Dear Open MPI community,

I'm a member of MPI library development team in Fujitsu,
Takahiro Kawashima, who sent mail before, is my colleague.
We start to feed back.

First, we fixed about MPI_LB/MPI_UB and data packing problem.

Program crashes when it meets all of the following conditions:
a: The type of sending data is contiguous and derived type.
b: Either or both of MPI_LB and MPI_UB is used in the data type.
c: The size of sending data is smaller than extent(Data type has gap).
d: Send-count is bigger than 1.
e: Total size of data is bigger than "eager limit"

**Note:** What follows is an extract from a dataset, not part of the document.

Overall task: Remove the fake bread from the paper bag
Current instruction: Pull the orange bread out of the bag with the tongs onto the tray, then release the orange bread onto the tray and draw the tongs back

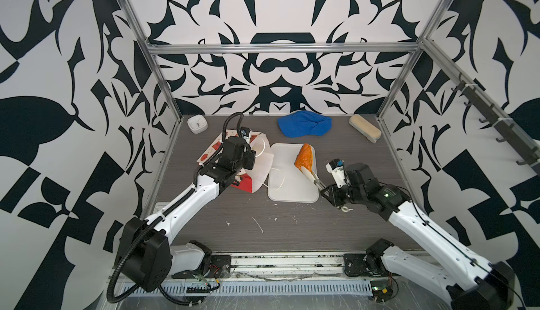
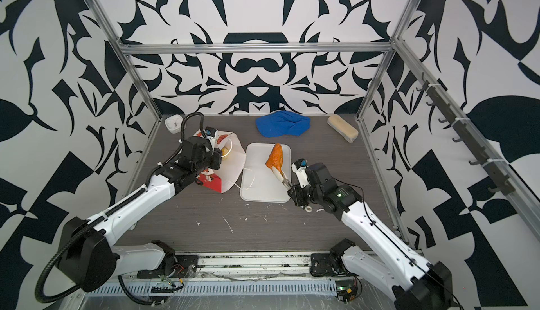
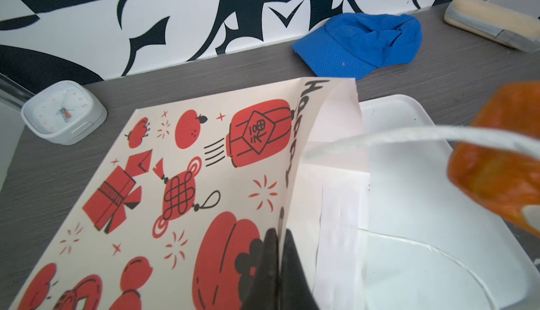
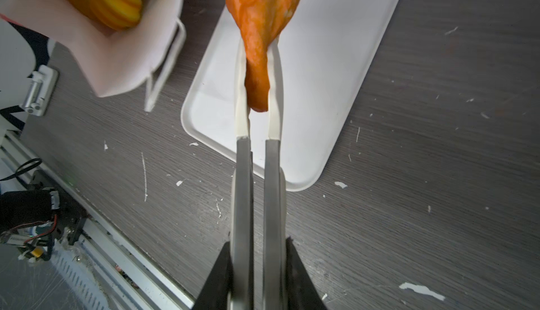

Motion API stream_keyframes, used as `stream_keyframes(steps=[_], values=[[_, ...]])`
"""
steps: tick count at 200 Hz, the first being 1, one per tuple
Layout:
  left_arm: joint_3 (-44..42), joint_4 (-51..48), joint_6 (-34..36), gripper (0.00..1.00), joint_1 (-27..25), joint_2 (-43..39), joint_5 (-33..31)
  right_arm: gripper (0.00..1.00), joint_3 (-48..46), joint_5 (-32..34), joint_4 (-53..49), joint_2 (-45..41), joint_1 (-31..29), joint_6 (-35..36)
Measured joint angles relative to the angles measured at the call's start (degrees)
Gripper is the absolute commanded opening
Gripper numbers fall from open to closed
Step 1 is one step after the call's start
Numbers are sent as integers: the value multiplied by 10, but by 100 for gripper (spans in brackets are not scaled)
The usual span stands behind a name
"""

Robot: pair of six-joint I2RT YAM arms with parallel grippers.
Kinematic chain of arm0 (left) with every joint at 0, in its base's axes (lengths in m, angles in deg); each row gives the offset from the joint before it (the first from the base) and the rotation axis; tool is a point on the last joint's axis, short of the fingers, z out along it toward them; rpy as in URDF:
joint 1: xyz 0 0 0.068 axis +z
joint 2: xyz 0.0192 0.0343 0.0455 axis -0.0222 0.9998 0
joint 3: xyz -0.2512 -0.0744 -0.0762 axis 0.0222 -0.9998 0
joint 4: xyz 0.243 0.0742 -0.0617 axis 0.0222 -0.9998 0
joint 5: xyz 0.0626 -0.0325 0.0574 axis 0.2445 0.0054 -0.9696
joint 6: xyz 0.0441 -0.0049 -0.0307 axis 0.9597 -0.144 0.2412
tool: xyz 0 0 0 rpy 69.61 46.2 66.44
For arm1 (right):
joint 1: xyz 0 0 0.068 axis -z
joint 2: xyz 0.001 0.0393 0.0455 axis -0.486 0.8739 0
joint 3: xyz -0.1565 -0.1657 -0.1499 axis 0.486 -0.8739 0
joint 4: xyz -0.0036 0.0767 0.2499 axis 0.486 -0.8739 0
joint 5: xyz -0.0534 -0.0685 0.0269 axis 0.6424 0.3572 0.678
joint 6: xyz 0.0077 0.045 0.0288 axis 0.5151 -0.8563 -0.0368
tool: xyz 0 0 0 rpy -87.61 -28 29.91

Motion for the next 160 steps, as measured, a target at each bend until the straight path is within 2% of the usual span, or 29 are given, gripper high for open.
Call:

This problem occurs in attachment C program.

An incorrect-address accessing occurs
because an unintended value of "done" inputs and
the value of "max_allowd" becomes minus
in the following place in "ompi/datatype/datatype_pack.c(in version 1.4.3)".


(ompi/datatype/datatype_pack.c)
188             packed_buffer = (unsigned char *) iov[iov_count].iov_base;
189             done = pConv->bConverted - i * pData->size;  /* partial data 
from last pack */
190             if( done != 0 ) {  /* still some data to copy from the last 
time */
191                 done = pData->size - done;
192                 OMPI_DDT_SAFEGUARD_POINTER( user_memory, done, 
pConv->pBaseBuf, pData, pConv->count );
193                 MEMCPY_CSUM( packed_buffer, user_memory, done, pConv );
194                 packed_buffer += done;
195                 max_allowed -= done;
196                 total_bytes_converted += done;
197                 user_memory += (extent - pData->size + done);
198             }

This program assumes "done" as the size of partial data from last pack.
However, when the program crashes, "done" equals the sum of all transmitted 
data size.
It makes "max_allowed" to be a negative value.

We modified the code as following and it passed our test suite.
But we are not sure this fix is correct. Can anyone review this fix?
Patch (against Open MPI 1.4 branch) is attached to this mail.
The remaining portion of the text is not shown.